### Problem to solve
Set down a word-for-word copy of the data below, limited to the lines from the first through the line with "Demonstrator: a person".

************

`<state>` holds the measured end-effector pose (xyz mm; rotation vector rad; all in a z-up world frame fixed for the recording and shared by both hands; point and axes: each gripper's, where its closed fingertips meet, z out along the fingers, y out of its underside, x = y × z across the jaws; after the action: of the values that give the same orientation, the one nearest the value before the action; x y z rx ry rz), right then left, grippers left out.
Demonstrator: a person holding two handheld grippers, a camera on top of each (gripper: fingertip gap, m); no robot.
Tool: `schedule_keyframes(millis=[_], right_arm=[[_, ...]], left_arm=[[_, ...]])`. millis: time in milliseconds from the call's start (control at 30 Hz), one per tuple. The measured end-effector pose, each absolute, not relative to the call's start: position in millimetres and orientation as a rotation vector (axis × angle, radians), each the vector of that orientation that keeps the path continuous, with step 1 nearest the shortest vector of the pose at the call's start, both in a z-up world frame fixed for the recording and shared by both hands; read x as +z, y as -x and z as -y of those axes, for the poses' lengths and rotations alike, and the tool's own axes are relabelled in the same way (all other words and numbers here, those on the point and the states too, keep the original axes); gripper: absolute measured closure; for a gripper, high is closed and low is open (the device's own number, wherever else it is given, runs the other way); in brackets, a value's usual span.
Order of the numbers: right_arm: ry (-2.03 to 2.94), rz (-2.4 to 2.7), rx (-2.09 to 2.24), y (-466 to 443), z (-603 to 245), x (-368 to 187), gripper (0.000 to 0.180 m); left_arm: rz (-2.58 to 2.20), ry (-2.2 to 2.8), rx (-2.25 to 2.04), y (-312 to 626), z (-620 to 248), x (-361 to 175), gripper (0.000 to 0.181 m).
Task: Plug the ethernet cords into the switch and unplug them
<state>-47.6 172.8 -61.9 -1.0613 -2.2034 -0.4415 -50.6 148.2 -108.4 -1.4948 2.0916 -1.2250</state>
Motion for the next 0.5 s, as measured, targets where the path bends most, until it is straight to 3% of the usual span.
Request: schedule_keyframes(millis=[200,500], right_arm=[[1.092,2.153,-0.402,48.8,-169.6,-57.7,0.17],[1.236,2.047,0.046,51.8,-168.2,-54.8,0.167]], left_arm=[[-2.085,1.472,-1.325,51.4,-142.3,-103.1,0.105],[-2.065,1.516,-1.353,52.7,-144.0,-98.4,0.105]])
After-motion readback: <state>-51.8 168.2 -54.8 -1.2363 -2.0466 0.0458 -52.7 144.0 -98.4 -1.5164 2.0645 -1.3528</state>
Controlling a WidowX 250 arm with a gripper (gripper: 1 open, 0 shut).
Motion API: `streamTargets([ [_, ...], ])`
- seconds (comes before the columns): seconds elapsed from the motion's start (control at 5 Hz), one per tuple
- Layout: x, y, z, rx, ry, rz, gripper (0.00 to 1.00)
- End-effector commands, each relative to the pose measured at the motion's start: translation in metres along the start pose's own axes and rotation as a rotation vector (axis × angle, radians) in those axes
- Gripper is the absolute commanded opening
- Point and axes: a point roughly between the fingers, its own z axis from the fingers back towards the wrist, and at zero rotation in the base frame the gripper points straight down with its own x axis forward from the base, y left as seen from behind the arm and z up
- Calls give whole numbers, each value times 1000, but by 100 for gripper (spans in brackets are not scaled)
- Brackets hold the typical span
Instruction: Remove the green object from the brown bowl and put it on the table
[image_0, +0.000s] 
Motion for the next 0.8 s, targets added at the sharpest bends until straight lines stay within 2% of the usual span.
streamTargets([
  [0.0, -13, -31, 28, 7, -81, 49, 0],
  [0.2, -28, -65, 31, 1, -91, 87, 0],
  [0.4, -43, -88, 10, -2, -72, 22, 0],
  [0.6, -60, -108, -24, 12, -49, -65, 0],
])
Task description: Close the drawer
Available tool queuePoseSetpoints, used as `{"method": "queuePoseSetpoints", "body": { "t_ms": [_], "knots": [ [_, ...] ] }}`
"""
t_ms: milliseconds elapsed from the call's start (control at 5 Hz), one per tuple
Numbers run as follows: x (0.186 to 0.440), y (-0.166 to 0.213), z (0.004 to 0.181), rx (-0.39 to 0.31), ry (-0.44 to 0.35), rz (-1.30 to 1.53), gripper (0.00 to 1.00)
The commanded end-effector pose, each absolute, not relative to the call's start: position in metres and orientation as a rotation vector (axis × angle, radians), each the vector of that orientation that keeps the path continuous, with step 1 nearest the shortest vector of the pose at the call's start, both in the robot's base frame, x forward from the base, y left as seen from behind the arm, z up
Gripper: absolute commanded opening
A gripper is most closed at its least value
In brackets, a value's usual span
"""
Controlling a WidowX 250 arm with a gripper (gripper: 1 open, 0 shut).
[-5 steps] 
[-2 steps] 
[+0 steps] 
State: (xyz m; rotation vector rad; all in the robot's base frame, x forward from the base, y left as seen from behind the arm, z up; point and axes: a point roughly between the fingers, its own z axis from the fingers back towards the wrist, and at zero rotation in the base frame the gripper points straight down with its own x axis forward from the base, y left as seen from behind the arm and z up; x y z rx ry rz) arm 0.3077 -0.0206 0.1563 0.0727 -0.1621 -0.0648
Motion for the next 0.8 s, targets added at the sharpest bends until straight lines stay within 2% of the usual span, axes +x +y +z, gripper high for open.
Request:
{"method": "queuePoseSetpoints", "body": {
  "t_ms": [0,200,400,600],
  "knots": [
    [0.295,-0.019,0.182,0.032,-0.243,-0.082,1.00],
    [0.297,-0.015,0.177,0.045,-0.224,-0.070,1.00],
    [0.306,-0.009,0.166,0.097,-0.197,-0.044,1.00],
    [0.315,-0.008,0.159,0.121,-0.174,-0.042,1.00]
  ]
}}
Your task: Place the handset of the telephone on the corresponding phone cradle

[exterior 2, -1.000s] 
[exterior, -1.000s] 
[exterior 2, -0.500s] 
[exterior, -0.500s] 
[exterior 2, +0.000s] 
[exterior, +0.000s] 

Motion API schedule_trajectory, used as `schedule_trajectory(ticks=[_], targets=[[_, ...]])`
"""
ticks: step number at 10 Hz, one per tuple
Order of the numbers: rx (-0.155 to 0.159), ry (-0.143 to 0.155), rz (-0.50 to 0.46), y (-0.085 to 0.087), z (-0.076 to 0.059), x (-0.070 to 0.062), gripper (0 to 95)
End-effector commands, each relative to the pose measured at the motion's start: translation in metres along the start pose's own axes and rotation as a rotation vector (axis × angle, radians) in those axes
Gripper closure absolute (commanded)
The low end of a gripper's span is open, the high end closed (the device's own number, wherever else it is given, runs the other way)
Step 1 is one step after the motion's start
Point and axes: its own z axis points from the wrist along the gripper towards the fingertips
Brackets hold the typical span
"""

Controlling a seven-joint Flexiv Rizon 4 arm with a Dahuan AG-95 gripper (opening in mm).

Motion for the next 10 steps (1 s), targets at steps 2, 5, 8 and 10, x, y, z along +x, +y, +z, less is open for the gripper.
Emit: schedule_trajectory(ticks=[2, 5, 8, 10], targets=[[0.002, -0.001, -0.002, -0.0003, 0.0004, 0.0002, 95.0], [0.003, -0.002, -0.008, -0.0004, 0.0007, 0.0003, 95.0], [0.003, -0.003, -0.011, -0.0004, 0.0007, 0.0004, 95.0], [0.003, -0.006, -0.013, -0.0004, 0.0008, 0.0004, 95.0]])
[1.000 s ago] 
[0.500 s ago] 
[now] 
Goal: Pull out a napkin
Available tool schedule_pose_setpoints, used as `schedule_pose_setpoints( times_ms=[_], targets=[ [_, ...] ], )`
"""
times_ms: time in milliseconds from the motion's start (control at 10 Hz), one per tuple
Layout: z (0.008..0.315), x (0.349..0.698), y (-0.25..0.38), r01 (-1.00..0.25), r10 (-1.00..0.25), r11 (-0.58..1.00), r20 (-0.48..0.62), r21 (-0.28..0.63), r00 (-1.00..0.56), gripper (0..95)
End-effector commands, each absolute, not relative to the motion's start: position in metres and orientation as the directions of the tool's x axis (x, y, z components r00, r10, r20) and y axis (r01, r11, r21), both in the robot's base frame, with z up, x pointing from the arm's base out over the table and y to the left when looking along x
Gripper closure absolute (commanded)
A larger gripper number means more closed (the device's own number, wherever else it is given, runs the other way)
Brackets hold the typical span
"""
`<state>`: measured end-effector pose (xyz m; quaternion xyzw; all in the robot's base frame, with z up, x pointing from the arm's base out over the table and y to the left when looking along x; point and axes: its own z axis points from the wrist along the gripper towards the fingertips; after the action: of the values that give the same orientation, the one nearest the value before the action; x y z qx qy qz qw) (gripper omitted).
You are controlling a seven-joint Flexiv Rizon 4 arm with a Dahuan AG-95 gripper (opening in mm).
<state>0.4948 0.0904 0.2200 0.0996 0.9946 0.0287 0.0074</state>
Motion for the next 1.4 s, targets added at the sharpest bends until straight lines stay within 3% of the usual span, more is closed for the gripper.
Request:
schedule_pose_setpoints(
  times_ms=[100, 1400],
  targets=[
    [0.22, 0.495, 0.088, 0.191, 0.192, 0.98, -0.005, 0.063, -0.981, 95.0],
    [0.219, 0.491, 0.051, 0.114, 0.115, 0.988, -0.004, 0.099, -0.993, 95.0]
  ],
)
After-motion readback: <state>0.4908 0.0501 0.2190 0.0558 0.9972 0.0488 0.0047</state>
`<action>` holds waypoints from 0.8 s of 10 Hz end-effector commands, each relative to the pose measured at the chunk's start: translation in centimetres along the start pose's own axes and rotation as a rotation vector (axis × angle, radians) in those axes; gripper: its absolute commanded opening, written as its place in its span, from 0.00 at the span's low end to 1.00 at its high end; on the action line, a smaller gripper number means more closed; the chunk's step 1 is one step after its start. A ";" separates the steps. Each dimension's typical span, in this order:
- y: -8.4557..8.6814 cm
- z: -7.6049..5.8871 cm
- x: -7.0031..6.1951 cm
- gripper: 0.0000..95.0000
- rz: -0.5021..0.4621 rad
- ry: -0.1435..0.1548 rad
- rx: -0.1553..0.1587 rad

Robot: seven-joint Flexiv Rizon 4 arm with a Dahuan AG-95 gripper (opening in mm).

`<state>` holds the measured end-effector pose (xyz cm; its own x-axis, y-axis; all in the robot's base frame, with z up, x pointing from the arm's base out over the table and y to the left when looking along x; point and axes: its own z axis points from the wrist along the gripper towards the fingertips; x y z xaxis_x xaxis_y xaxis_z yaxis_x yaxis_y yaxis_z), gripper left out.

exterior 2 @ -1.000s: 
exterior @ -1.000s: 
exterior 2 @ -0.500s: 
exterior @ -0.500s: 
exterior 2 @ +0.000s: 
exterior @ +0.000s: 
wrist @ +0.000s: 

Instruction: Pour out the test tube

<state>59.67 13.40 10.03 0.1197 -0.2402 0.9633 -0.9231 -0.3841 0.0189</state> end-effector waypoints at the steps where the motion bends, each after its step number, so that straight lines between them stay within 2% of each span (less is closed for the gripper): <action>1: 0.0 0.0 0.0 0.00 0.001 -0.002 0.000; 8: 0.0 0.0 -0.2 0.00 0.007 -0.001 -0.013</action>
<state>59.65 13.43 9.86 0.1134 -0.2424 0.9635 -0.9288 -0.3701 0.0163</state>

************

### Solution to this problem
`<state>` holds the measured end-effector pose (xyz mm; rotation vector rad; all in a z-up world frame fixed for the recording and shared by both hands; point and axes: each gripper's, where its closed fingertips meet, z out along the fingers, y out of its underside, x = y × z across the jaws; after the action: of the values that give the same orientation, the one nearest the value before the action; x y z rx ry rz), right then left, grippers left out.
Demonstrator: a person holding two handheld grippers, a camera on top of each (gripper: fingertip gap, m); no robot.

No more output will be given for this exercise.